On March 19, 2019, SGI issued $1,100 million in aggregate principal amount of its new 2026 Unsecured Notes at an issue price of 100.000% in a private offering. We used the net proceeds of the 2026 Unsecured Notes offering to redeem $1,000 million of our outstanding 2022 Unsecured Notes and pay accrued and unpaid interest thereon plus related premiums, fees, and costs, which redemption was completed on April 4, 2019, and paid related fees and expenses of the 2026 Unsecured Notes offering.
The 2026 Unsecured Notes were issued pursuant to an indenture dated as of March 19, 2019 (the “2026 Unsecured Notes Indenture”). SGI may redeem some or all of the 2026 Unsecured Notes at any time prior to March 15, 2022 at a redemption price equal to 100% of the principal amount of the 2026 Unsecured Notes plus accrued and unpaid interest, if any, to the date of the redemption plus a “make whole” premium. SGI may redeem some or all of the 2026 Unsecured Notes at any time on or after March 15, 2022 at the prices specified in the 2026 Unsecured Notes Indenture.
The 2026 Unsecured Notes are senior unsecured obligations of SGI, rank equally to all SGI’s existing and future senior debt and rank senior to all of SGI’s existing and future senior subordinated debt. The 2026 Unsecured Notes are guaranteed on a senior unsecured basis by SGC and all of its wholly owned U.S. subsidiaries (other than SGI, the unrestricted business entities comprising our SciPlay business segment and certain immaterial subsidiaries). The 2026 Unsecured Notes are structurally subordinated to all of the liabilities of our non-guarantor subsidiaries.
In connection with the 2026 Unsecured Notes offering, we reflected $16 million in financing costs presented primarily as a reduction to long-term debt.
SciPlay Revolver
SciPlay Holding, a subsidiary of SciPlay, entered into the SciPlay Revolver, a $150 million revolving credit agreement that matures in May 2024, by and among SciPlay Holding, as the borrower, SciPlay Parent LLC, as a guarantor, the subsidiary guarantors party thereto (which are all domestic entities that comprise our SciPlay business segment), the lenders party thereto
and Bank of America, N.A., as administrative agent and collateral agent. The interest rate is either Adjusted LIBOR (as defined in the SciPlay Revolver) plus 2.250% (with one 0.250% leverage-based step-down to the margin and one 0.250% leverage-based step-up to the margin) or ABR (as defined in the SciPlay Revolver) plus 1.250% (with one 0.250% leverage-based step-down to the margin and one 0.250% leverage-based step-up to the margin) at the option of SciPlay Holding. SciPlay Holding is required to pay to the lenders a commitment fee of 0.500% per annum on the average daily unused portion of the revolving commitments through maturity, which fee varies based on the total net leverage ratio and is subject to a floor of 0.375%. The SciPlay Revolver provides for up to $15 million in letter of credit issuances, which requires customary issuance and administration fees, and a fronting fee of 0.125%.
The SciPlay Revolver contains covenants that, among other things, restricts SciPlay’s ability to incur additional indebtedness; incur liens; sell, transfer or dispose of property and assets; invest; make dividends or distributions or other restricted payments; and engage in affiliate transactions, with the exception of certain payments under the TRA and payments in respect of certain tax distributions and intercompany services under the SciPlay Parent LLC Operating Agreement.

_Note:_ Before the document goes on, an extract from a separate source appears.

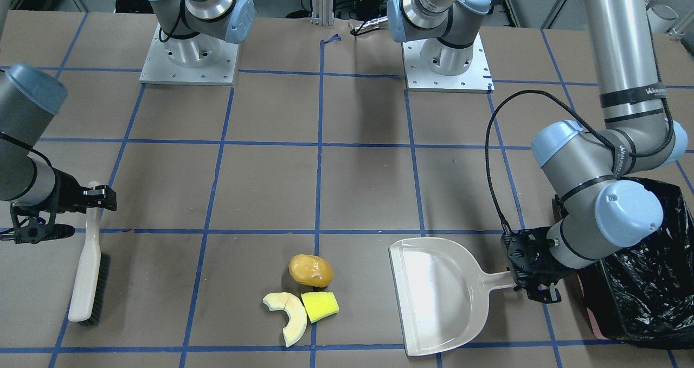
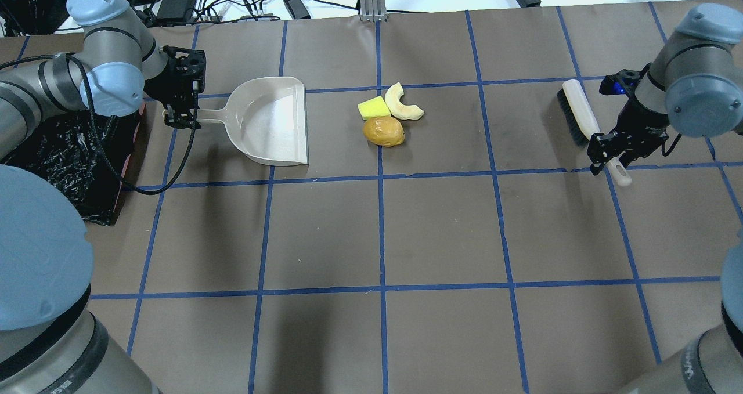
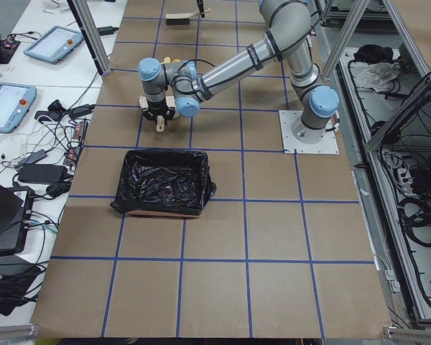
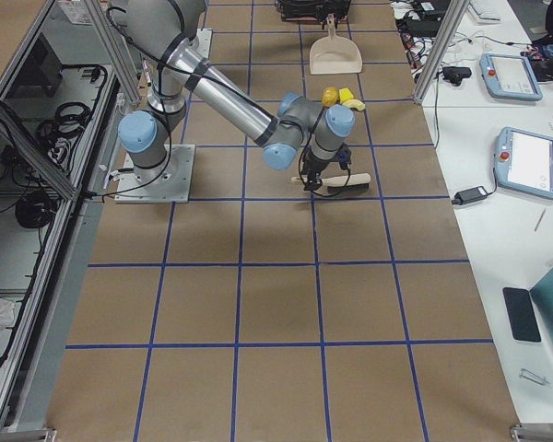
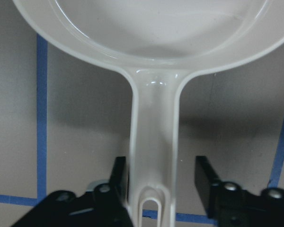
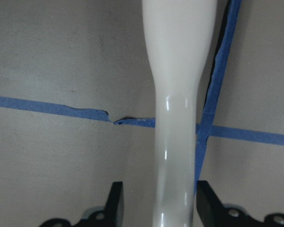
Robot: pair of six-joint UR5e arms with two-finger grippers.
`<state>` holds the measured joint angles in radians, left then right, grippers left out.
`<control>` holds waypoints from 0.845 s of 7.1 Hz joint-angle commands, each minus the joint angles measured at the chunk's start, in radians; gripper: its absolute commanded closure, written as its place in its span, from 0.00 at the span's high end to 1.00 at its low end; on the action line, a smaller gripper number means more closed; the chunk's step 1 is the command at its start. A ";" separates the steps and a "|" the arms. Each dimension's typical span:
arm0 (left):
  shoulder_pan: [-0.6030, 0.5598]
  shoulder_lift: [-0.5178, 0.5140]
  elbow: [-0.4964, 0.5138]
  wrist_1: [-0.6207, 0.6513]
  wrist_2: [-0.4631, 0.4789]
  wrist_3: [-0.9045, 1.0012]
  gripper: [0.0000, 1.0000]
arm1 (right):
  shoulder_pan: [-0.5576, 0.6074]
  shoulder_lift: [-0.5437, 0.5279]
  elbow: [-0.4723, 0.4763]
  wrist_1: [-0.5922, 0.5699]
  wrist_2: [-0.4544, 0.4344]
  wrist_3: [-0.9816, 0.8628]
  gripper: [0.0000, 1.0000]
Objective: Sweep and dump trash into bin
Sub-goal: 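Close the left gripper on the dustpan handle while the right gripper grasps the brush handle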
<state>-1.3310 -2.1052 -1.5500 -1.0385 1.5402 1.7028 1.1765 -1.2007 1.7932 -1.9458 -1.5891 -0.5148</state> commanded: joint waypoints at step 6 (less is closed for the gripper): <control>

In addition, the SciPlay Revolver requires that SciPlay maintain a maximum total net leverage ratio not to exceed 2.50:1.00 and maintain a minimum fixed charge coverage ratio of no less than 4.00:1.00. The SciPlay Revolver is secured by a (i) first priority pledge of the equity securities of SciPlay Holding, SciPlay Parent LLC’s restricted subsidiaries and each subsidiary guarantor party thereto and (ii) first priority security interests in, and mortgages on, substantially all tangible and intangible personal property and material fee-owned real property of SciPlay Parent LLC, SciPlay Holding and each subsidiary guarantor party thereto, in each case, subject to customary exceptions.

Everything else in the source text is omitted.